Leaving the images aside, transcribe all the data below exactly.

Provided material:

━━━━━━━━━━━━━━━━

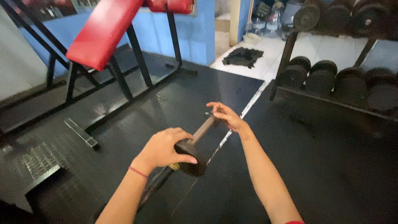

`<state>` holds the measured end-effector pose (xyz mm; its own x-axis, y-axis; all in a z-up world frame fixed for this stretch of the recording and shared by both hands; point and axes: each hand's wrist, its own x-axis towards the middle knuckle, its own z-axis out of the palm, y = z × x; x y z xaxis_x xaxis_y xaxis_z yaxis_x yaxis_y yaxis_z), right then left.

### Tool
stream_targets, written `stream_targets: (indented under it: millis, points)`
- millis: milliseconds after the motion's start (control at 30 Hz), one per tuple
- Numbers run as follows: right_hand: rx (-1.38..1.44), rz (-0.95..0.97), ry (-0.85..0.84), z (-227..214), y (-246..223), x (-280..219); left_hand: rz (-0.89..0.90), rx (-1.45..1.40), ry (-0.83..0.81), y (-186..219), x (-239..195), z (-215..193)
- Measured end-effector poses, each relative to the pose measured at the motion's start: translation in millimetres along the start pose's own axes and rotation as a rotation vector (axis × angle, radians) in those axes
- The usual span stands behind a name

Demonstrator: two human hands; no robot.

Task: The person tightens a clip onto a barbell by hand, rotating it clockwise to secure it in place. The action is repetitive and focused on ensuring the clip is firmly attached to the barbell.

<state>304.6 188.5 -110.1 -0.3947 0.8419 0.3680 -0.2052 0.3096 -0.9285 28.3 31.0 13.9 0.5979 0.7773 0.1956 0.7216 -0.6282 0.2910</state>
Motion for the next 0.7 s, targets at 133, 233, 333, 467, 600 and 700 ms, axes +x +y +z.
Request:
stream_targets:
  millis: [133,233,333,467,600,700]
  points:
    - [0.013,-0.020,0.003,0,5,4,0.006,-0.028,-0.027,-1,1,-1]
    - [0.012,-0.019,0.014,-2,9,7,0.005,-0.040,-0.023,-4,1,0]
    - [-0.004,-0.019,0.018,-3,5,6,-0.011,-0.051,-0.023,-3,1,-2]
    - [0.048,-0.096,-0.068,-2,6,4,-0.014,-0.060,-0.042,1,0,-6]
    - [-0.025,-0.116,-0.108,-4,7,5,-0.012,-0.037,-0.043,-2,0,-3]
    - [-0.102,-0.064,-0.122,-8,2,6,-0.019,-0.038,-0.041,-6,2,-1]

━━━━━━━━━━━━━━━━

Answer space:
`<state>` holds the measured end-effector pose (xyz mm; its own x-axis, y-axis; all in a z-up world frame fixed for this stretch of the recording and shared by both hands; point and axes: each hand's wrist, its own x-axis towards the middle knuckle, its own z-axis out of the palm, y = z × x; x y z xaxis_x xaxis_y xaxis_z yaxis_x yaxis_y yaxis_z), right then left.

### Tool
stream_targets, written `stream_targets: (indented under it: millis, points)`
- millis: milliseconds after the motion's start (control at 30 Hz), one per tuple
- Numbers run as follows: right_hand: rx (-1.38..1.44), rz (-0.95..0.97), ry (-0.85..0.84), z (-227..214), y (-246..223), x (-280..219); left_hand: rz (-0.89..0.90), rx (-1.45..1.40), ry (-0.83..0.81), y (-186..219), x (-239..195), z (-215..193)
- Measured end-effector poses, each relative to the pose measured at the motion's start: translation in millimetres along the start pose's own axes and rotation as a rotation vector (axis × angle, radians) in those axes
- The usual span stands behind a name

Demonstrator: two human hands; no robot.

Task: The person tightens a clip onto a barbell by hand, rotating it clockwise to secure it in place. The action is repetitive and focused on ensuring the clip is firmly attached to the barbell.

<state>304.6 188.5 -110.1 -0.3947 0.8419 0.3680 -0.2052 0.3096 -0.9285 28.3 31.0 13.9 0.5979 0.7773 0.1956 0.7216 -0.6282 0.2910</state>
Motion for the next 0.7 s, targets at 133, 233, 333, 467, 600 and 700 ms, axes +x +y +z.
Request:
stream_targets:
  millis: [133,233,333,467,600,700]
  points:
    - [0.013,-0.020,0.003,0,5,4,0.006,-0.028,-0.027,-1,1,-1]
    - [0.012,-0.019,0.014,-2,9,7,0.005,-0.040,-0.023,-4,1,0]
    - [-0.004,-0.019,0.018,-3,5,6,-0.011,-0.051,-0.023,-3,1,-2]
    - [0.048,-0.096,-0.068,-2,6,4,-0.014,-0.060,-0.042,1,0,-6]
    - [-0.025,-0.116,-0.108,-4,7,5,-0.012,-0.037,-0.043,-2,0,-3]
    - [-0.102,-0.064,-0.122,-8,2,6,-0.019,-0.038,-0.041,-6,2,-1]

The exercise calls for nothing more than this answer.